Foren

  1. Startseite
  2. Development
  3. Multiple AD domains, Liferay is not storing the users domain?

Multiple AD domains, Liferay is not storing the users domain?

thumbnail
Cameron McBride, geändert vor 12 Jahren.

Multiple AD domains, Liferay is not storing the users domain?

Expert Beiträge: 269 Beitrittsdatum: 08.02.11 Neueste Beiträge
We have 200k+ users spread across multiple domains. It looks like Liferay does not store the user's domain in the user table or even take this into account when logging in. It looks like it will flip through each domain, in the order you specify them, until it finds the user.

Is the domain stored somewhere in the Liferay database? If I wanted to search for users in the Hillbilly domain, would that not be possible?

Thanks!
thumbnail
David H Nebinger, geändert vor 12 Jahren.

RE: Multiple AD domains, Liferay is not storing the users domain?

Liferay Legend Beiträge: 14917 Beitrittsdatum: 02.09.06 Neueste Beiträge
Nope. You could perchance add this as a custom field, hook the ldap import to populate the custom field, then use the value during authentication to identify the AD to use for authentication, but it's not going to do these things out of the box..
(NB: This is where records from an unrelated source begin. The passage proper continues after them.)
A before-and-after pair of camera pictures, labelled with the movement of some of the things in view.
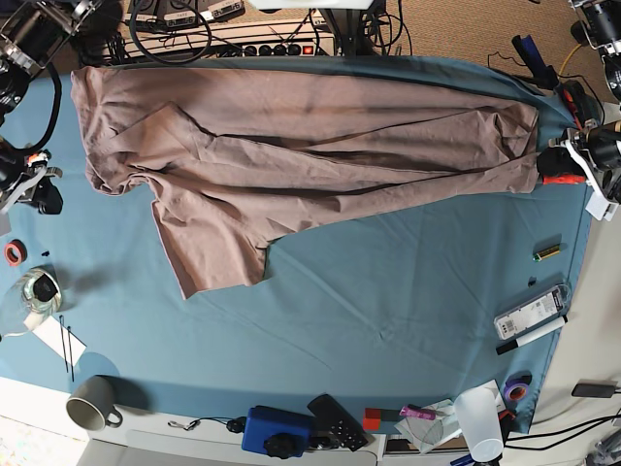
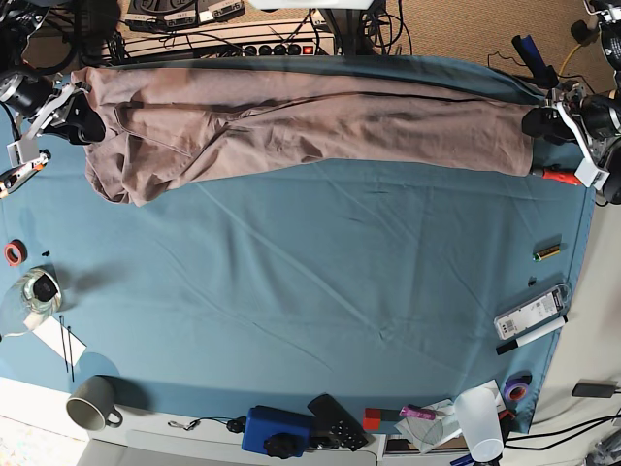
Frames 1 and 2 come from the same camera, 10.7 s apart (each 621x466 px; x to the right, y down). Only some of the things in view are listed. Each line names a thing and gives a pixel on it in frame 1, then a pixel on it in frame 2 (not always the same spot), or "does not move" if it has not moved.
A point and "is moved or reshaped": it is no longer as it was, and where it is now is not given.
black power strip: [278, 49] does not move
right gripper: [600, 148] → [596, 118]
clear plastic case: [533, 315] does not move
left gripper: [23, 174] → [41, 102]
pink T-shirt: [234, 157] is moved or reshaped
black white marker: [533, 335] does not move
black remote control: [337, 426] does not move
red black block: [373, 417] does not move
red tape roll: [16, 252] does not move
Liferay is just storing the least common denominator when it comes to the external auth systems. Hence the iteration through each of the AD nodes looking for one willing to authenticate the user.
thumbnail
Cameron McBride, geändert vor 12 Jahren.

RE: Multiple AD domains, Liferay is not storing the users domain?

Expert Beiträge: 269 Beitrittsdatum: 08.02.11 Neueste Beiträge
I'm not 100% sure of the impact in our organization because of this, it may not be needed. After speaking with the Active Directory architect we do have cases where a user name exists across multiple domains BUT they don't want that to happen. Those are few cases that need to be cleaned up.

For Kerberos (Spnego) or NTLMv2 (Jespa or possibly the built in Liferay) SSO filter the authentication will happen against the correct domain controller. For example DOMAIN-A\BUBBA will always be authenticated against DOMAIN-A and never DOMAIN-B. Because the user is authenticated, I can immediately log them in if their account exists. It will only be flipping through multiple domains looking for a user in a form based login.

Adding a custom field via a hook and adding the domain from ldap is a pretty decent idea. I've already done something similar to this on an external site to require accounts to be approved. I might see what I can whip up.